Papa Francesco - Enciclica "Lumen Fidei/ La luce della fede", § 16-17 (© Libreria Editrice Vaticana)

gennaio 23 , 2019
La prova massima dell’affidabilità dell’amore di Cristo si trova nella sua morte per l’uomo. Se dare la vita per gli amici è la massima prova di amore (cfr Gv 15,13), Gesù ha offerto la sua per tutti, anche per coloro che erano nemici, per trasformare il cuore. Ecco perché gli evangelisti hanno situato nell’ora della Croce il momento culminante dello sguardo di fede, perché in quell’ora risplende l’altezza e l’ampiezza dell’amore divino.
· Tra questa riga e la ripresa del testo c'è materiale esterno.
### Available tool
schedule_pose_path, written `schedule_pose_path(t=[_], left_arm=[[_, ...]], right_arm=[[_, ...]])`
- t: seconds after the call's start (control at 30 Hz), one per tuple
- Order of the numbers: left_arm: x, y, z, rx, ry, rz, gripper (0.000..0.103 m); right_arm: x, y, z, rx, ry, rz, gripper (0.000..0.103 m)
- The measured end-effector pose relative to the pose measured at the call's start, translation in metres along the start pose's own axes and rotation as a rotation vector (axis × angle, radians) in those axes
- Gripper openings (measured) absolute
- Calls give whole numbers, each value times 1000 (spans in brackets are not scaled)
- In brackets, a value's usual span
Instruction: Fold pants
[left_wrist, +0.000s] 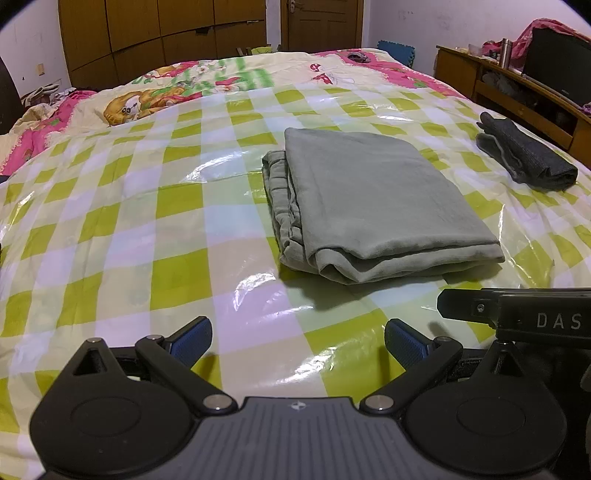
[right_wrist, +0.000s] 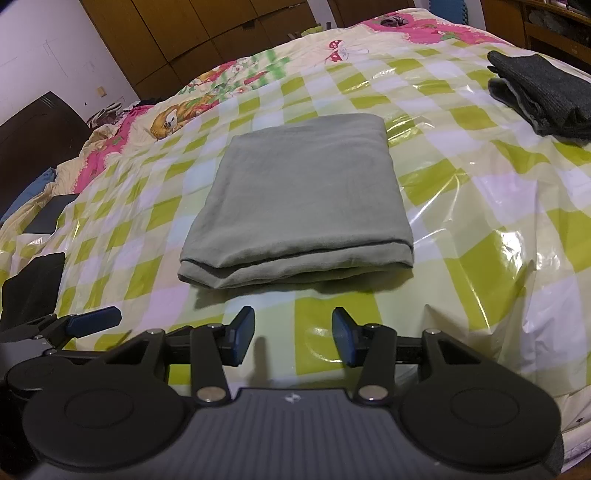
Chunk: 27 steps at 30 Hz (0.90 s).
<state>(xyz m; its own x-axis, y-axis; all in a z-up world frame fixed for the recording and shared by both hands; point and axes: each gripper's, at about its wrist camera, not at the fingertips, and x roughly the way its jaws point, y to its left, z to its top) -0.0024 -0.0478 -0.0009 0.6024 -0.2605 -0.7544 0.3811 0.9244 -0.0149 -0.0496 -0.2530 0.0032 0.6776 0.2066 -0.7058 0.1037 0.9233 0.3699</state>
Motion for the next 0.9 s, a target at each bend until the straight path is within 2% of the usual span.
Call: schedule_pose_path(t=[0.5,0.9], left_arm=[[0,3,-1,-20,10,-5,103],[2,15,-2,-74,18,-9,103]], right_arm=[[0,0,0,0,0,1,48],[1,1,-1,-4,6,-3,48]])
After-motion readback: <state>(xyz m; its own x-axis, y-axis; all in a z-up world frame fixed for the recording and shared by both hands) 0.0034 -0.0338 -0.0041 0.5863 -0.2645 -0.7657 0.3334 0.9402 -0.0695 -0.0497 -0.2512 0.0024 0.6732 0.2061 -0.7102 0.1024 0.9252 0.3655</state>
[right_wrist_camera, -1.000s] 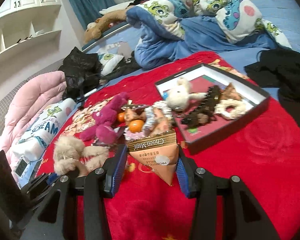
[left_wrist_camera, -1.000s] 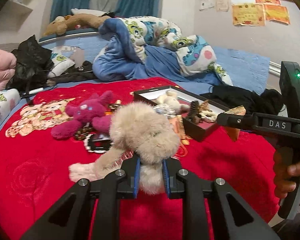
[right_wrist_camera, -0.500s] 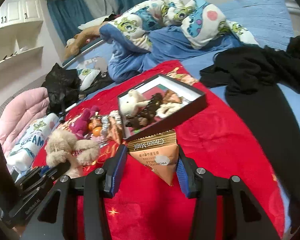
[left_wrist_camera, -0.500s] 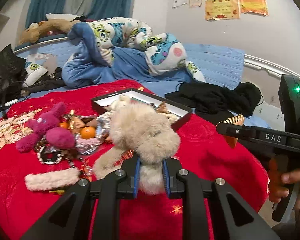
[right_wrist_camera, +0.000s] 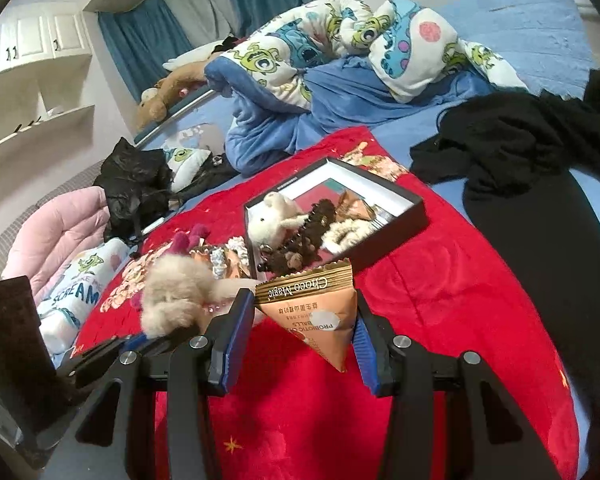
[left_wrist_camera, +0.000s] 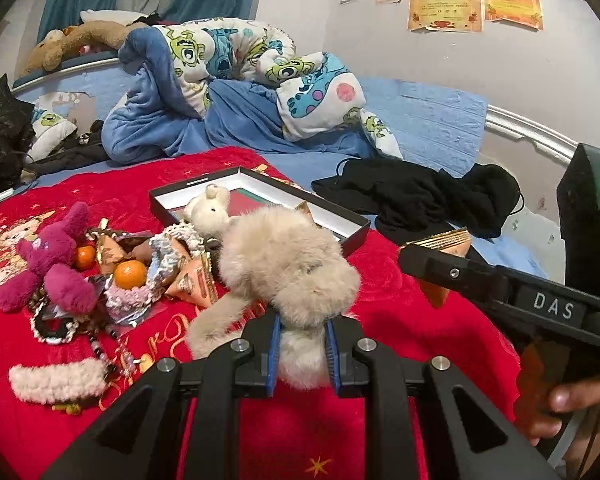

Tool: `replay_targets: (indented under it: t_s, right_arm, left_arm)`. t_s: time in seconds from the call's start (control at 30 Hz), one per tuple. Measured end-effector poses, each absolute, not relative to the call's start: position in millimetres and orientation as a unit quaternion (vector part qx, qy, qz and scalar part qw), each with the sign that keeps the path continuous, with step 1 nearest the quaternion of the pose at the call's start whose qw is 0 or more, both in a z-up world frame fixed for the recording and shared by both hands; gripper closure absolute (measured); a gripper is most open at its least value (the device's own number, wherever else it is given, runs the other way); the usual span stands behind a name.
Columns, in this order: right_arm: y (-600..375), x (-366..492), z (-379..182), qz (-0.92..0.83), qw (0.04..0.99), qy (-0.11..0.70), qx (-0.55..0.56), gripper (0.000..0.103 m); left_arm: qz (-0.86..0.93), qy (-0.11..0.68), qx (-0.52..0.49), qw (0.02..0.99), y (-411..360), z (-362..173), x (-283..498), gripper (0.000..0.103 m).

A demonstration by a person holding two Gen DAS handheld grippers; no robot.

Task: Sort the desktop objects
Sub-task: 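Carry the plush dog with the left tool while the right tool carries the snack packet to the box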

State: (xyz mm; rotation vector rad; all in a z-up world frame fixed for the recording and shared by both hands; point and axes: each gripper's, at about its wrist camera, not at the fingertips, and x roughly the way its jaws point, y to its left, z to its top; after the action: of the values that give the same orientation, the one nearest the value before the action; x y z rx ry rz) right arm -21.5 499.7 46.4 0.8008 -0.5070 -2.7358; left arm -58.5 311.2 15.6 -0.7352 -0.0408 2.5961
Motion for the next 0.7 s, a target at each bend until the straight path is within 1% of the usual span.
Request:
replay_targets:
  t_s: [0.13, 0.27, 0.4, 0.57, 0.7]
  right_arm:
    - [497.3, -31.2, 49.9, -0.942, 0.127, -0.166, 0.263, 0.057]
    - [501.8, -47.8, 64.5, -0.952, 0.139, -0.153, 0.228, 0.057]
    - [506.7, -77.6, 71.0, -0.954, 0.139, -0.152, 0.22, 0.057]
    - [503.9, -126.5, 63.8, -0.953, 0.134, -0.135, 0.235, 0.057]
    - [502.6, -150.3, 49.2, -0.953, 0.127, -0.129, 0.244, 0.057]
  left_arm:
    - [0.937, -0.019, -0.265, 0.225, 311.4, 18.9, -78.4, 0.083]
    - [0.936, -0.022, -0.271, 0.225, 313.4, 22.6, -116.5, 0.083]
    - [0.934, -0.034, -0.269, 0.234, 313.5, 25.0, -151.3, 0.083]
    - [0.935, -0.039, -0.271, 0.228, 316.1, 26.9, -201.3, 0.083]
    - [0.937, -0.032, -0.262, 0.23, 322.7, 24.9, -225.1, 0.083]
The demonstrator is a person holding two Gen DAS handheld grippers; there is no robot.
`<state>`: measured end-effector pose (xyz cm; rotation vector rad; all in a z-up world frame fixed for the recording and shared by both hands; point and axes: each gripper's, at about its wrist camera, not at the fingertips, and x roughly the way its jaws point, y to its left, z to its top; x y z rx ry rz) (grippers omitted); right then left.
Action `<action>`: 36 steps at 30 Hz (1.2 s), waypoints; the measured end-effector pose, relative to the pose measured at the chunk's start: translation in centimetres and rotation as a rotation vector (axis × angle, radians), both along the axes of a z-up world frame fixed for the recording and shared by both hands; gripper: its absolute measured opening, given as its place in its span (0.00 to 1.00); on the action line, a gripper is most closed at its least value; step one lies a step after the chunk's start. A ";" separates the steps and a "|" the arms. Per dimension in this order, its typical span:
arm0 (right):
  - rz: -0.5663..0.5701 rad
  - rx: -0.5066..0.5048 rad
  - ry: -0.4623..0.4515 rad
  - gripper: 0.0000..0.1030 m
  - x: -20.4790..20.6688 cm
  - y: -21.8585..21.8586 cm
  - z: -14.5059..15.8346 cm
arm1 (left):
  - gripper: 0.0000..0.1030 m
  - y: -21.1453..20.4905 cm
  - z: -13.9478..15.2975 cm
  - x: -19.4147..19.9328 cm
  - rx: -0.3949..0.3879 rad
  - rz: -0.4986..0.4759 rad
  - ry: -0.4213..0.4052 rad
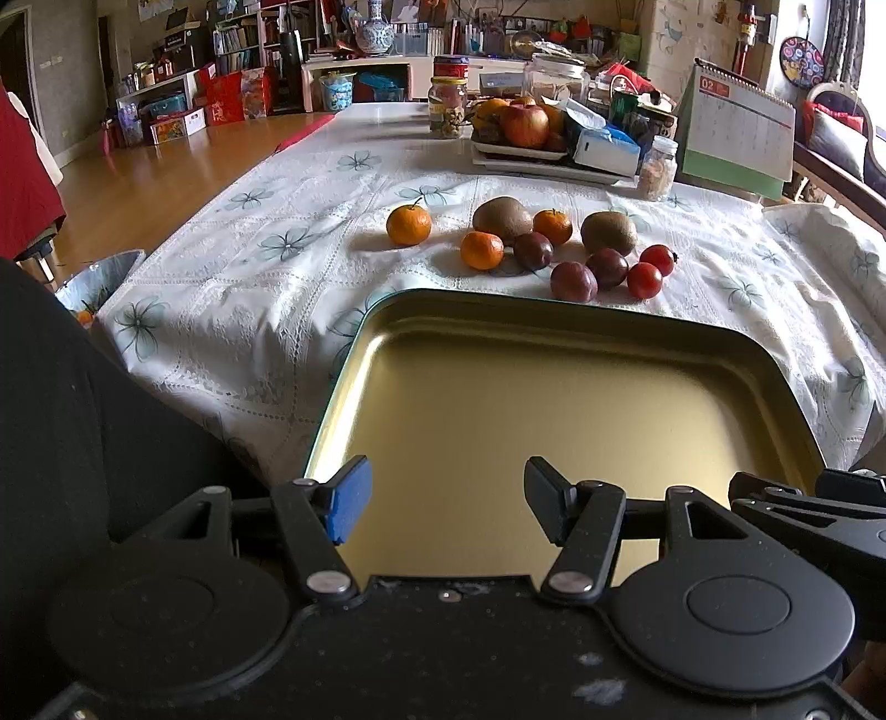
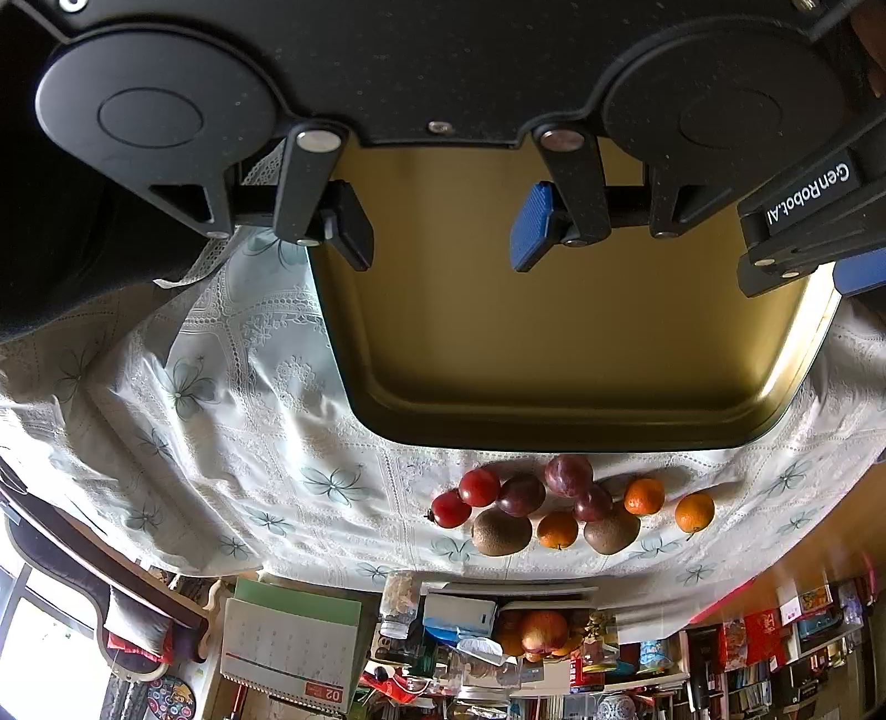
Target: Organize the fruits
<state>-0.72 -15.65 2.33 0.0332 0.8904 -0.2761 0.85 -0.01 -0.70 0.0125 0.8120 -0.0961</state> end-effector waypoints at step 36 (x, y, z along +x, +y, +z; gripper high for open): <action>0.003 0.007 0.000 0.58 -0.1 0.0 0.0 | 0.61 -0.1 -0.1 0.1 0.006 -0.009 0.007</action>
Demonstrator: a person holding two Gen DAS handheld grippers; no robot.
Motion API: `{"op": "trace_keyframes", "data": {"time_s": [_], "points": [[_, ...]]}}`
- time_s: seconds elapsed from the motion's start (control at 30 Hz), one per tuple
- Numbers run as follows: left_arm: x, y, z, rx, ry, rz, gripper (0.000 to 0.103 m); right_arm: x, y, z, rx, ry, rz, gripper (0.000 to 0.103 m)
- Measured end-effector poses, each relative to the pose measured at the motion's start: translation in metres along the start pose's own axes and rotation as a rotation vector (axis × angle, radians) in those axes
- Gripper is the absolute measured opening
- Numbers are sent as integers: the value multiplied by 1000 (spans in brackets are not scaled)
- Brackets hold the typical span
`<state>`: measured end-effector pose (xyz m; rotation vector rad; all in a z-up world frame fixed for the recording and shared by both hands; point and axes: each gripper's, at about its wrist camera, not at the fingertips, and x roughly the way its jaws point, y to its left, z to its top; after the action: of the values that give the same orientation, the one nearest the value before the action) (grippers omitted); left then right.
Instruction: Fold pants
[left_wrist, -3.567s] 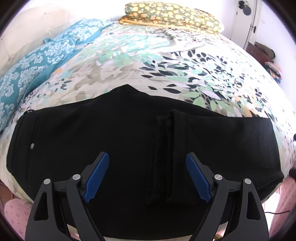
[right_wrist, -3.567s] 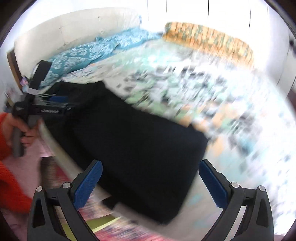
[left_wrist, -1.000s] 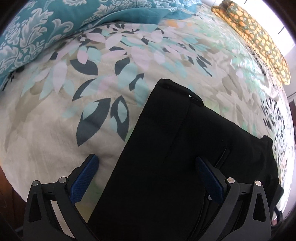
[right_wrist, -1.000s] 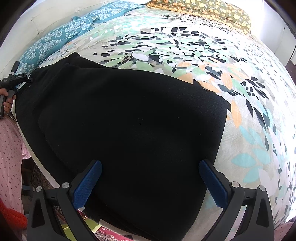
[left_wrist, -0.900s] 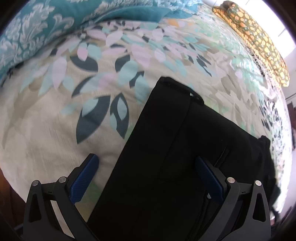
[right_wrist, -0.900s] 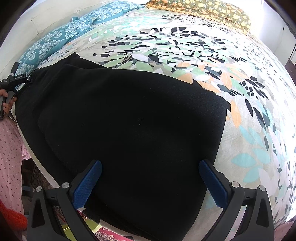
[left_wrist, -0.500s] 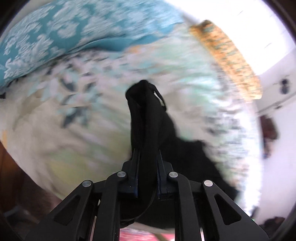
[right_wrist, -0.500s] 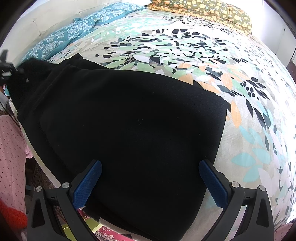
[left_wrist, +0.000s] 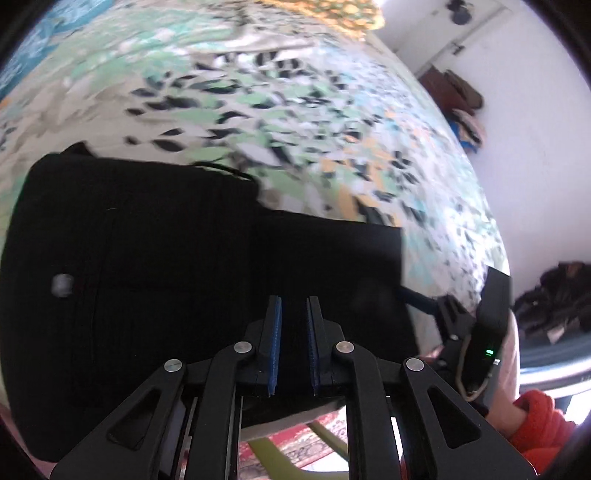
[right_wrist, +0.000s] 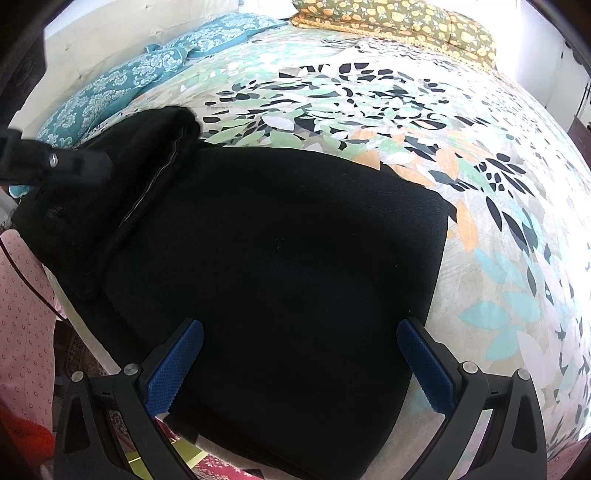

San Giovanni collocherà qui la sua testimonianza solenne quando, insieme alla Madre di Gesù, contemplò Colui che hanno trafitto (cfr Gv 19,37): "Chi ha visto ne dà testimonianza e la sua testimonianza è vera; egli sa che dice il vero, perché anche voi crediate" (Gv 19,35)…. E’ proprio nella contemplazione della morte di Gesù che la fede si rafforza e riceve una luce sfolgorante, quando essa si rivela come fede nel suo amore incrollabile per noi, che è capace di entrare nella morte per salvarci. In questo amore, che non si è sottratto alla morte per manifestare quanto mi ama, è possibile credere; la sua totalità vince ogni sospetto e ci permette di affidarci pienamente a Cristo. Ora, la morte di Cristo svela l’affidabilità totale dell’amore di Dio alla luce della sua Risurrezione. In quanto risorto, Cristo è testimone affidabile, degno di fede (cfr Ap 1,5; Eb 2,17), appoggio solido per la nostra fede.